Exercise: Please return the lines of the data below, word for word, from the first line through the line containing "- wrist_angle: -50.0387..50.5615".

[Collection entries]
-- -- --

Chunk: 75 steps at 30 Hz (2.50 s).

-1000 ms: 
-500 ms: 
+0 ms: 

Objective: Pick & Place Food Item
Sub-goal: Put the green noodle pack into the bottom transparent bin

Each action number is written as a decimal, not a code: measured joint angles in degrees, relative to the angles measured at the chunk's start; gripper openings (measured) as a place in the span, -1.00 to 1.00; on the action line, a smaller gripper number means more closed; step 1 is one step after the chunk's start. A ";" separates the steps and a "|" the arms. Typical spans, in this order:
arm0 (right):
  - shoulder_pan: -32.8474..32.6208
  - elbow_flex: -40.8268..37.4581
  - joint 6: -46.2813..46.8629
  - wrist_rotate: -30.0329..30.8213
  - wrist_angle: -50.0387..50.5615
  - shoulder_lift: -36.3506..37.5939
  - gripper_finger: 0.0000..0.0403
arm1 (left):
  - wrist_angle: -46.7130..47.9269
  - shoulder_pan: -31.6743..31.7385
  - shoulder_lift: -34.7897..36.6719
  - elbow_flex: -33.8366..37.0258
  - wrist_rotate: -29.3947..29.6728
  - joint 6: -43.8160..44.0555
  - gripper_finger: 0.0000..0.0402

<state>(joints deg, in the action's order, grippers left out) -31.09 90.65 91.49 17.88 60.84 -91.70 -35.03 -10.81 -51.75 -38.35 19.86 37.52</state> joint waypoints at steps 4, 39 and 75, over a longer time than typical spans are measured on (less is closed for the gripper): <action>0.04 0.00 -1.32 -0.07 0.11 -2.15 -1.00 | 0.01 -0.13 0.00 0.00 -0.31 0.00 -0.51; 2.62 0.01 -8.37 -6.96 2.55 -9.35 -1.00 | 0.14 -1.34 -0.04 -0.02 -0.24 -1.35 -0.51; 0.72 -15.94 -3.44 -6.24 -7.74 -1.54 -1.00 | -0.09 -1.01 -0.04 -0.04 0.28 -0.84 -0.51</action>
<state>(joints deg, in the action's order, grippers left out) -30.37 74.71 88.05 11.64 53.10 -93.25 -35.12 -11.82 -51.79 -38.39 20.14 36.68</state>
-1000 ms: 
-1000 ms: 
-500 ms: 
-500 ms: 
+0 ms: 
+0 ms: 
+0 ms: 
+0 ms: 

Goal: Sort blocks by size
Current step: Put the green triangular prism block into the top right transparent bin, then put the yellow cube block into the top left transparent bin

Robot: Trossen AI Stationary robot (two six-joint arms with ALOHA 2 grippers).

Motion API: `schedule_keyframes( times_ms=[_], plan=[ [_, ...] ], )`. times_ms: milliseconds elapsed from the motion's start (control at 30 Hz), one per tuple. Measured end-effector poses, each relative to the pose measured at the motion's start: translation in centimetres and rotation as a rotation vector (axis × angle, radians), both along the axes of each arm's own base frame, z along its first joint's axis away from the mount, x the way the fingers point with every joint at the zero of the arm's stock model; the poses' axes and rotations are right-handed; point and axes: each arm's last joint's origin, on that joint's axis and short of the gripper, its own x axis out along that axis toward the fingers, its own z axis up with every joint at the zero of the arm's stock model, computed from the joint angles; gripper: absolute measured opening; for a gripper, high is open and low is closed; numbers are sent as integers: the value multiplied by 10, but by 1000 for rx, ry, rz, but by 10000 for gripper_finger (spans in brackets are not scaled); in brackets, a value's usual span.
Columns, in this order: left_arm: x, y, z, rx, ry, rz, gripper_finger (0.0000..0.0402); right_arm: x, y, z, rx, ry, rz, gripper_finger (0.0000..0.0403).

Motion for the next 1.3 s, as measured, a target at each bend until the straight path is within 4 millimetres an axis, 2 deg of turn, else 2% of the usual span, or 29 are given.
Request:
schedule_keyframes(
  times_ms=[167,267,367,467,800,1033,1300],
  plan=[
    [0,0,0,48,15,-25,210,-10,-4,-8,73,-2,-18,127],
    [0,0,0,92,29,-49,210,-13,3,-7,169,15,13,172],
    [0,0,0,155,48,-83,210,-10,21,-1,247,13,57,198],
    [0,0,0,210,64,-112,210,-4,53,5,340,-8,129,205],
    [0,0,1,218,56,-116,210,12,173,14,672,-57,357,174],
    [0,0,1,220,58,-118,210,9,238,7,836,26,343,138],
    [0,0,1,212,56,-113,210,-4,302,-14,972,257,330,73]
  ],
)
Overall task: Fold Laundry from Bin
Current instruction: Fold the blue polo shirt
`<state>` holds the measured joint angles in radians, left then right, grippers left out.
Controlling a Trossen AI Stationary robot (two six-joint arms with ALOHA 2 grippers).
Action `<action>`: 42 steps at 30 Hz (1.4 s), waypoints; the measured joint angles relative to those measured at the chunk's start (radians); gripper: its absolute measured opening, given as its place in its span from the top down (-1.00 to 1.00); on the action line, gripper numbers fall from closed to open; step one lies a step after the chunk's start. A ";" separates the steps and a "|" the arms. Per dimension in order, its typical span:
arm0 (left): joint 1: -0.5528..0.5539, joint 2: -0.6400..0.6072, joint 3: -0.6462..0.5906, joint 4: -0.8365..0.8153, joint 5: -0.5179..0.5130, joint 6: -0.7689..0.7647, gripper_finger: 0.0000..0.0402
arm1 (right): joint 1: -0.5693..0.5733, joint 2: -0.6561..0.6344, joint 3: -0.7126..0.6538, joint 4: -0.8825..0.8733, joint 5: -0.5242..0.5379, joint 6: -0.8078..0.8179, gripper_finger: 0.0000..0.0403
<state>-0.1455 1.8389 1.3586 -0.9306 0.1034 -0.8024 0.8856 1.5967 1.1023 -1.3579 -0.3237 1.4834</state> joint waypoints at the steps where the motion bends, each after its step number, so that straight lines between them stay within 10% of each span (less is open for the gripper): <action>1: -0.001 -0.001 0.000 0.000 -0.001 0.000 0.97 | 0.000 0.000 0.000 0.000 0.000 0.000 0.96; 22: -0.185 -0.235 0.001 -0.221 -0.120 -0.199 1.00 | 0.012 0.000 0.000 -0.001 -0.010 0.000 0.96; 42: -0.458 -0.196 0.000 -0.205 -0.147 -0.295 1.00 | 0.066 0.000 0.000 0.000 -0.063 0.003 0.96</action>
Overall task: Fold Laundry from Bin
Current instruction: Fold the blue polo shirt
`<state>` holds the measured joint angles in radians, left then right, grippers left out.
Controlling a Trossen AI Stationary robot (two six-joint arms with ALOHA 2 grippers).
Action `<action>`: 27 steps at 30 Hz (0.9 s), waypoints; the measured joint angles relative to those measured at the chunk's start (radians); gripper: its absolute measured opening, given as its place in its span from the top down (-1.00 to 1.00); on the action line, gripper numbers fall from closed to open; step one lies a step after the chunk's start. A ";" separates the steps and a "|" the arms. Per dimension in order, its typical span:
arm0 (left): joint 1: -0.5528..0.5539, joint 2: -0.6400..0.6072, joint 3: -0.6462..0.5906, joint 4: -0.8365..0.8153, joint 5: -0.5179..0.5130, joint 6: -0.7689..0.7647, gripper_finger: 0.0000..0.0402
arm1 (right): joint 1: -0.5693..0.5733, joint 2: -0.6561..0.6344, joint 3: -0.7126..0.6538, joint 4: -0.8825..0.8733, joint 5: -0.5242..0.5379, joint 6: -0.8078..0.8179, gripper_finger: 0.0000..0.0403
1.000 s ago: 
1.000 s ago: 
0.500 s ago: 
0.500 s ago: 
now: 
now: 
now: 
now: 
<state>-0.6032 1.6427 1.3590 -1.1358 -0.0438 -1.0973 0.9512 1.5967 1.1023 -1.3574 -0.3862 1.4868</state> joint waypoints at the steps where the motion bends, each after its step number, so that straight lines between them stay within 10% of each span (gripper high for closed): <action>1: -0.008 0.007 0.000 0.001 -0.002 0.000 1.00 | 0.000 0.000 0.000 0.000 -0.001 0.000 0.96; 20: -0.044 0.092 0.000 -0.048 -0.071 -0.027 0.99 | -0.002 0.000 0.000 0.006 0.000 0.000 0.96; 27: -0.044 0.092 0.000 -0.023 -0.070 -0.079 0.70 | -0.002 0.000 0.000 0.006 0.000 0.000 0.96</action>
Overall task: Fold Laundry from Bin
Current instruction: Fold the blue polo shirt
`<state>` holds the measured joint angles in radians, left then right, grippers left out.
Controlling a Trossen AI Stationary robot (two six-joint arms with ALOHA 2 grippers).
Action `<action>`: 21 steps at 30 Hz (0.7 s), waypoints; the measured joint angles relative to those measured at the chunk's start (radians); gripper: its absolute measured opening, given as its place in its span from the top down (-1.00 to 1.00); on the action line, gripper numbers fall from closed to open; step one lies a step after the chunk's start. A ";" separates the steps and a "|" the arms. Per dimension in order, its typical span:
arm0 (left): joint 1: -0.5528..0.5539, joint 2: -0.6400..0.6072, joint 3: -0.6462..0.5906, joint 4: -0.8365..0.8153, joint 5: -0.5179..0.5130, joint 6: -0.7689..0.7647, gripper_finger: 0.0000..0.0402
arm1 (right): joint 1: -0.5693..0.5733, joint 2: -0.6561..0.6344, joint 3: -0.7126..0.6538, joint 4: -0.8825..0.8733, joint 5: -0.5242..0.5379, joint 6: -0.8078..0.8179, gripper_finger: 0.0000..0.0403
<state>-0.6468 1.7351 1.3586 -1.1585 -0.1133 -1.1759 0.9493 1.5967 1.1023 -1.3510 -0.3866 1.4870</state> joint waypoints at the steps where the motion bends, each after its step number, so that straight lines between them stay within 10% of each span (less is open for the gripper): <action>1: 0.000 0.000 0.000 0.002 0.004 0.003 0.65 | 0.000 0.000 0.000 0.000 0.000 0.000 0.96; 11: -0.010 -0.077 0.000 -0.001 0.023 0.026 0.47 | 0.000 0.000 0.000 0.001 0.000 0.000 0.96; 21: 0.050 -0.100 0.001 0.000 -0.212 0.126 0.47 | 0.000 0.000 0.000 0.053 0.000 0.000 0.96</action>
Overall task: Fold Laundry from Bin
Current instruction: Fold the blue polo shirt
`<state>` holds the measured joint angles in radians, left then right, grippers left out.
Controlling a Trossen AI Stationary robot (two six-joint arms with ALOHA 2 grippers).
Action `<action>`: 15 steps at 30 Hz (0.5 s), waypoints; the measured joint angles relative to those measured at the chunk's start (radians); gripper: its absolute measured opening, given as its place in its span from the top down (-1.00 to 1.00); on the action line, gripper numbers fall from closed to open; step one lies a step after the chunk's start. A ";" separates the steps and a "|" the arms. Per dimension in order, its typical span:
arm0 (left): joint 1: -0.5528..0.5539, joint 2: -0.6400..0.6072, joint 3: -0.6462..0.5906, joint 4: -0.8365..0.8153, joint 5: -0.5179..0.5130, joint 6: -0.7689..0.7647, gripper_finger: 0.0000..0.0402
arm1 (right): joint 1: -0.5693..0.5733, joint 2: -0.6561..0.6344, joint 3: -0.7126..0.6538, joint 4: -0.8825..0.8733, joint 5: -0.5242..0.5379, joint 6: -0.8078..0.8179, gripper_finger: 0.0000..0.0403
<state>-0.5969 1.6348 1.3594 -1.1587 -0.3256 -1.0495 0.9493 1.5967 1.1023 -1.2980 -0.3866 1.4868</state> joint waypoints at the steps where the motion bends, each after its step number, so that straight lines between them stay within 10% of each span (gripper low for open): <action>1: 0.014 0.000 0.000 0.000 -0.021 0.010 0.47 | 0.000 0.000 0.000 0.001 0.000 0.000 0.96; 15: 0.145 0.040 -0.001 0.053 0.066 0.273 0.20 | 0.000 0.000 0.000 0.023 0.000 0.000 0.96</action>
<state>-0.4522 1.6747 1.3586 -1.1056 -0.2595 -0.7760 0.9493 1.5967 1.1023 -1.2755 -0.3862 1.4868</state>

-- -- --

Answer:
Chunk: 75 steps at 30 Hz (2.50 s).

-1000 ms: 
-500 ms: 
+0 ms: 

Objective: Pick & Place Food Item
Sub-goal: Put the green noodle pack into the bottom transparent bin

Each action number is written as a decimal, not a code: measured joint angles in degrees, relative to the angles measured at the chunk's start; gripper openings (measured) as a place in the span, -1.00 to 1.00; on the action line, a smaller gripper number means more closed; step 1 is one step after the chunk's start. A ";" separates the steps and a "|" the arms. Typical spans, in this order:
arm0 (right):
  - shoulder_pan: -32.8474..32.6208
  - elbow_flex: -40.8268..37.4581
  - joint 6: -46.2813..46.8629
  - wrist_rotate: -30.0329..30.8213
  - wrist_angle: -50.0387..50.5615

This is the complete answer.